● What is being asked
Write out all the data again, exactly as shown.

- Opening Delimiter -

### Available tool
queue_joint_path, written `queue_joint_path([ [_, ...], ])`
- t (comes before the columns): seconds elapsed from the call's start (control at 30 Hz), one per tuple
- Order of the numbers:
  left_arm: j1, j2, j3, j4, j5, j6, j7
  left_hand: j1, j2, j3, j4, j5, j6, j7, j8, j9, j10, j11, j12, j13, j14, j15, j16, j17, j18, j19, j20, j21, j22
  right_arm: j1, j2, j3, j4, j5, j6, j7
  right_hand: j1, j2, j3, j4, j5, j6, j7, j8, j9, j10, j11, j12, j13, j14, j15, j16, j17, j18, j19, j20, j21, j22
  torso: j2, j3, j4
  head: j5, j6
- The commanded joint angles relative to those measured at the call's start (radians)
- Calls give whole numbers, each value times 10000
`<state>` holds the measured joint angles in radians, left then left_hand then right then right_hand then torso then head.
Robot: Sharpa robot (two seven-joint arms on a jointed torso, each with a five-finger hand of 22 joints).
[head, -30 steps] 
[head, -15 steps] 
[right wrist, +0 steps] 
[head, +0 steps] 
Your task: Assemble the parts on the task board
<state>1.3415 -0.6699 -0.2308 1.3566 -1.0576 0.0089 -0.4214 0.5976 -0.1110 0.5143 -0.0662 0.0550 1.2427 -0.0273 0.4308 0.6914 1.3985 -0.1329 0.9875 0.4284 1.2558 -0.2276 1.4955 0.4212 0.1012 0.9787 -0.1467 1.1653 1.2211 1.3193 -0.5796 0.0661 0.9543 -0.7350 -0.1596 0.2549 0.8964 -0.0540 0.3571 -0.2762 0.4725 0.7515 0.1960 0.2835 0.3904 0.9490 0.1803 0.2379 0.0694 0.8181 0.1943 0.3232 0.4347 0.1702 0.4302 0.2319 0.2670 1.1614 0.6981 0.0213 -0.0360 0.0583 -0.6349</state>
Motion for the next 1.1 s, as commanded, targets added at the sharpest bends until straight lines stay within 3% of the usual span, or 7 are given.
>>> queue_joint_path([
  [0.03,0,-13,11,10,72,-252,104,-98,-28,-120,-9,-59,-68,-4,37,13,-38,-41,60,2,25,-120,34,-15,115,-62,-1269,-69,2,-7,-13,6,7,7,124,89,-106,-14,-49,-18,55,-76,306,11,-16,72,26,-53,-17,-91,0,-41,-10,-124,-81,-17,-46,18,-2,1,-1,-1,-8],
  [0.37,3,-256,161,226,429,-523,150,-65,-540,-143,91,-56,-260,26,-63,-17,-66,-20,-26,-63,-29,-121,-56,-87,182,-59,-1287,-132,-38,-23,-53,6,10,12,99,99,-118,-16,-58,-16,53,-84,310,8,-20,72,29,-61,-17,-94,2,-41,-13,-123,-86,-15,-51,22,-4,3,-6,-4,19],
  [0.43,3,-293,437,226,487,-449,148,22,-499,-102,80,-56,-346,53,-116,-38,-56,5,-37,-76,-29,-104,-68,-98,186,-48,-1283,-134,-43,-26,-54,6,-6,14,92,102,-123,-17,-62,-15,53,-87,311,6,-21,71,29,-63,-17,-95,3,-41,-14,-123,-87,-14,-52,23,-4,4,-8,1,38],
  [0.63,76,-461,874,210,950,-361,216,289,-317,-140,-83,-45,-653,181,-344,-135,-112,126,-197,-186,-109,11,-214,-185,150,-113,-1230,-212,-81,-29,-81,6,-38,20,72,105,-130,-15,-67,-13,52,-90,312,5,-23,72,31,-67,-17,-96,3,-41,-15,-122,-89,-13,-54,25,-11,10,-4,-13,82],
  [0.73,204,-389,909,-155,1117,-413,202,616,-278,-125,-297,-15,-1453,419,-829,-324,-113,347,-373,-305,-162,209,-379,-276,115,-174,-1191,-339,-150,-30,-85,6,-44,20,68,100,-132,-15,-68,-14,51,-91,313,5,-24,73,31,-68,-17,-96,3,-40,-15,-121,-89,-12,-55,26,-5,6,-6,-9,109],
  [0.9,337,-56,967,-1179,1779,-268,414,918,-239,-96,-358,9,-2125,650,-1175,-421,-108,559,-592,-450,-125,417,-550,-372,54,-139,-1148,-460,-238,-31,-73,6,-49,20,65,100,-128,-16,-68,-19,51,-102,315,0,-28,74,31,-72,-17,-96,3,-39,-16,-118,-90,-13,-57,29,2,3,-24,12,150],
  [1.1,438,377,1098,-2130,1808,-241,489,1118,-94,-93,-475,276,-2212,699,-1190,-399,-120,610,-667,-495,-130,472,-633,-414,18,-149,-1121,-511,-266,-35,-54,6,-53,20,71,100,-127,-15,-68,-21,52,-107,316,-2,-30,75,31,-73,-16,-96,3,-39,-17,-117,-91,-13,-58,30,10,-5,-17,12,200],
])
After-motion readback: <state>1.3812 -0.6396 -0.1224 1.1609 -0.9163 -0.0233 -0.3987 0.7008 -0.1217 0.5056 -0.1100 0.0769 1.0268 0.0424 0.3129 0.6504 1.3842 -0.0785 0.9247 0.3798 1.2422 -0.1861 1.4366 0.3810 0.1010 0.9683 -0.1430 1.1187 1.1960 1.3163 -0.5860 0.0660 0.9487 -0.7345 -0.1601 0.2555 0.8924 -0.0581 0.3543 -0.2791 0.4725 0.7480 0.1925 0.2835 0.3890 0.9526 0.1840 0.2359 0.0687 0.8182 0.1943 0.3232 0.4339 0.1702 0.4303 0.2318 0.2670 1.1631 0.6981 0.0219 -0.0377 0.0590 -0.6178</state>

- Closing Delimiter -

● Answer to this problem
### Available tool
queue_joint_path, written `queue_joint_path([ [_, ...], ])`
- t (comes before the columns): seconds elapsed from the call's start (control at 30 Hz), one per tuple
- Order of the numbers:
  left_arm: j1, j2, j3, j4, j5, j6, j7
  left_hand: j1, j2, j3, j4, j5, j6, j7, j8, j9, j10, j11, j12, j13, j14, j15, j16, j17, j18, j19, j20, j21, j22
  right_arm: j1, j2, j3, j4, j5, j6, j7
  right_hand: j1, j2, j3, j4, j5, j6, j7, j8, j9, j10, j11, j12, j13, j14, j15, j16, j17, j18, j19, j20, j21, j22
  torso: j2, j3, j4
  head: j5, j6
- The commanded joint angles relative to those measured at the call's start (radians)
- Calls give whole numbers, each value times 10000
`<state>` holds the measured joint angles in radians, left then left_hand then right then right_hand then torso then head.
Robot: Sharpa robot (two seven-joint arms on a jointed torso, each with a five-finger hand of 22 joints).
[head, -30 steps] 
[head, -15 steps] 
[right wrist, +0 steps] 
[head, +0 steps] 
Your task: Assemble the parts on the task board
<state>1.3415 -0.6699 -0.2308 1.3566 -1.0576 0.0089 -0.4214 0.5976 -0.1110 0.5143 -0.0662 0.0550 1.2427 -0.0273 0.4308 0.6914 1.3985 -0.1329 0.9875 0.4284 1.2558 -0.2276 1.4955 0.4212 0.1012 0.9787 -0.1467 1.1653 1.2211 1.3193 -0.5796 0.0661 0.9543 -0.7350 -0.1596 0.2549 0.8964 -0.0540 0.3571 -0.2762 0.4725 0.7515 0.1960 0.2835 0.3904 0.9490 0.1803 0.2379 0.0694 0.8181 0.1943 0.3232 0.4347 0.1702 0.4302 0.2319 0.2670 1.1614 0.6981 0.0213 -0.0360 0.0583 -0.6349</state>
Motion for the next 1.1 s, as commanded, targets added at the sharpest bends until straight lines stay within 3% of the usual span, or 7 are given.
>>> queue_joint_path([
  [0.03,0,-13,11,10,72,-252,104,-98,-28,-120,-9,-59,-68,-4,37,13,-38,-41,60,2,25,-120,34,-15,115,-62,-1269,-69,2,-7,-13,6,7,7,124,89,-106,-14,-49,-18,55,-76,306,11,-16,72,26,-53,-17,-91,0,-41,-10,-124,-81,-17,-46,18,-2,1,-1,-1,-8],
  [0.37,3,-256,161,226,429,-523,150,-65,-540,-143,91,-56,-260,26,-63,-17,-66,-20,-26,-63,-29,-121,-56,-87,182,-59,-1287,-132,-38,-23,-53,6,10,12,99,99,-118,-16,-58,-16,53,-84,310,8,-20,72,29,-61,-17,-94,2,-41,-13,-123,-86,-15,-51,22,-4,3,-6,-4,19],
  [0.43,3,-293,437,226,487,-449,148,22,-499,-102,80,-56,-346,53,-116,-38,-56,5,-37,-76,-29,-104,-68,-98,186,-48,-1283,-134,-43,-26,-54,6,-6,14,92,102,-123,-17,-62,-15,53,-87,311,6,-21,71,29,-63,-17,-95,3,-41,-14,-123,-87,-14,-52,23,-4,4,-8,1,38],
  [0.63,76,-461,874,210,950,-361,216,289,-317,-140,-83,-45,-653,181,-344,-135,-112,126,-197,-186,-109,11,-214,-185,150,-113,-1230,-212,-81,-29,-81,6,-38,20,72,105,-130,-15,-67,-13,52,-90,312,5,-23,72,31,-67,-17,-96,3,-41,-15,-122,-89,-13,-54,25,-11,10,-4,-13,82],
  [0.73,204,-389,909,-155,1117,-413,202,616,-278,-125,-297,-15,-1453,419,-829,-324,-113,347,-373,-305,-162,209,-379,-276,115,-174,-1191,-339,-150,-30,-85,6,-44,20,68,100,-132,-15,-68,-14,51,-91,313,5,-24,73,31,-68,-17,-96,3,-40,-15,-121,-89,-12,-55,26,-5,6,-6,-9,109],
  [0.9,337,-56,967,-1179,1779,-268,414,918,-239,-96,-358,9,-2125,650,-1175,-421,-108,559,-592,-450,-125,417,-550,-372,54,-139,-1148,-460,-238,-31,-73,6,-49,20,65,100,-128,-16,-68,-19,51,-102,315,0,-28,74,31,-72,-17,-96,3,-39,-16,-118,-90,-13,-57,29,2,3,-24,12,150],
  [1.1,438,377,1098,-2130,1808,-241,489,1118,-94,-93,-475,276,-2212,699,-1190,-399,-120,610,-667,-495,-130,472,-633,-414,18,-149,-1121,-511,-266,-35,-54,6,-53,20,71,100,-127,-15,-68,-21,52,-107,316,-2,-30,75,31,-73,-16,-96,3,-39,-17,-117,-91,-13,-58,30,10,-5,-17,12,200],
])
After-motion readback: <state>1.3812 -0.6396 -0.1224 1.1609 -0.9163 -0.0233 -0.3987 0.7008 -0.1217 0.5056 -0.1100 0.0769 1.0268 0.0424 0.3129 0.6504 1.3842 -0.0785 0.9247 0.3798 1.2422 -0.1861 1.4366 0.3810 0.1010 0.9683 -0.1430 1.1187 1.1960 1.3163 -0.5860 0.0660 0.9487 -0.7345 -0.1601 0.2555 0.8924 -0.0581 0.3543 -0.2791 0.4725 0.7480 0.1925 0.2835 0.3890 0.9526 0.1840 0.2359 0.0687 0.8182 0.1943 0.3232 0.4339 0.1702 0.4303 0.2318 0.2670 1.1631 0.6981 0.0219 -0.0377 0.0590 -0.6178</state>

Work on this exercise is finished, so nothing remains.